Landowner Martin Harstad, who wants to sell to Wal-Mart, stood before the council and spoke extensively about the property’s history. His father acquired a large tract of land including the proposed Wal-Mart site in the 1980s. It was zoned for commercial development. Harstad’s father had part of the tract rezoned residential and built the 170-home neighborhood called Belmont Acres that’s largely opposing the big-box store’s construction.

The Harstad family shopped the remaining land around for years. It’s still zoned for commercial use and borders the interstate.

“I had many, many inquiries on this property, all from big-box users. We always came in second place,” said Harstad, describing conversations with Best Buy, Menards, Lowe’s, a hotel chain and a movie theater.

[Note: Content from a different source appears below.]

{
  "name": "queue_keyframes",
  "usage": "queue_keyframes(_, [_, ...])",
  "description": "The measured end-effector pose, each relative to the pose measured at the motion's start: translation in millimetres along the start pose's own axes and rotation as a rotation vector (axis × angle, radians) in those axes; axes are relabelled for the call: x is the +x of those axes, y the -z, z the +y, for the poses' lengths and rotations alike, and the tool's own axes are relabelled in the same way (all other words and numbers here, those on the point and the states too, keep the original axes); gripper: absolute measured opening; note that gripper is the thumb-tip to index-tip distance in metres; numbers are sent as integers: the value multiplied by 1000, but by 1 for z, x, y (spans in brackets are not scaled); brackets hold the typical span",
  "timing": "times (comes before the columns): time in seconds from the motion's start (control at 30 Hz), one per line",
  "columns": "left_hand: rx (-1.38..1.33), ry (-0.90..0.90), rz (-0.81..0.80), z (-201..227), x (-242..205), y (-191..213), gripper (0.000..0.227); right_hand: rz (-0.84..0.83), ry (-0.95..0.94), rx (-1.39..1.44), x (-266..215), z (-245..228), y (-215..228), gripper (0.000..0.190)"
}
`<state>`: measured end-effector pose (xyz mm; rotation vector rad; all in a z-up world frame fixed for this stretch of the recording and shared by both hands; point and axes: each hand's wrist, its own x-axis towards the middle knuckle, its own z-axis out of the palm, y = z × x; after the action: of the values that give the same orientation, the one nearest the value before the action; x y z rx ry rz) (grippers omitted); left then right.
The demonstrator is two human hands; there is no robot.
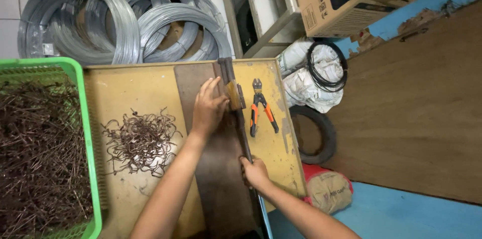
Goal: The person repeatedly picks small wire pieces from a green basket, places them into a metal bending jig on a workbench, and uses a long-handled lever to bend each piece. Finished bent wires are placed back into the basket. The process is repeated continuously throughout the clip.
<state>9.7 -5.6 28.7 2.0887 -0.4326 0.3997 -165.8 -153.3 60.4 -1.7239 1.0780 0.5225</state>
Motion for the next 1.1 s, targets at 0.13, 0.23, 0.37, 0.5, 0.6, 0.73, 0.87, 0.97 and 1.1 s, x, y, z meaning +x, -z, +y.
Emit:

“We never purchased it intending to hold it for 30 years. I think it [Wal-Mart] will be a good addition to the city,” Harstad told the council, pointing out that he paid $48,400 in property taxes last year alone.

Harstad wants to sell 27 acres to Wal-Mart but would keep about 10 adjacent acres for additional commercial development.

Afterward, dozens of neighbors implored the council to deny the project, arguing that the site so close to the neighborhood Harstad’s father built would now ruin it. Opponents, organized as Blaine Citizens for Smart Growth, argued that city ordinance precludes new development that excessively burdens streets and hurts neighboring properties.

“We know this project has already caused depreciation. We have documented proof folks cannot sell their property,” said resident Holly Hollander. “Wal-Mart is already in the neighborhood. They are very close in the Village. … Ninety-five percent of the homeowners I talked to did not want this Wal-Mart in our neighborhood.”

Residents weren’t swayed by Wal-Mart’s explanation for building a new store less than a mile from an existing one.

“Why are we the ones taking the hit because Wal-Mart did not plan correctly?” asked Teresa Blossom. “The 170 houses are also paying taxes.”

According to the group, the 170 homeowners pay about $425,000 in taxes a year.

The effects of a superstore would devastate the neighborhood, some said.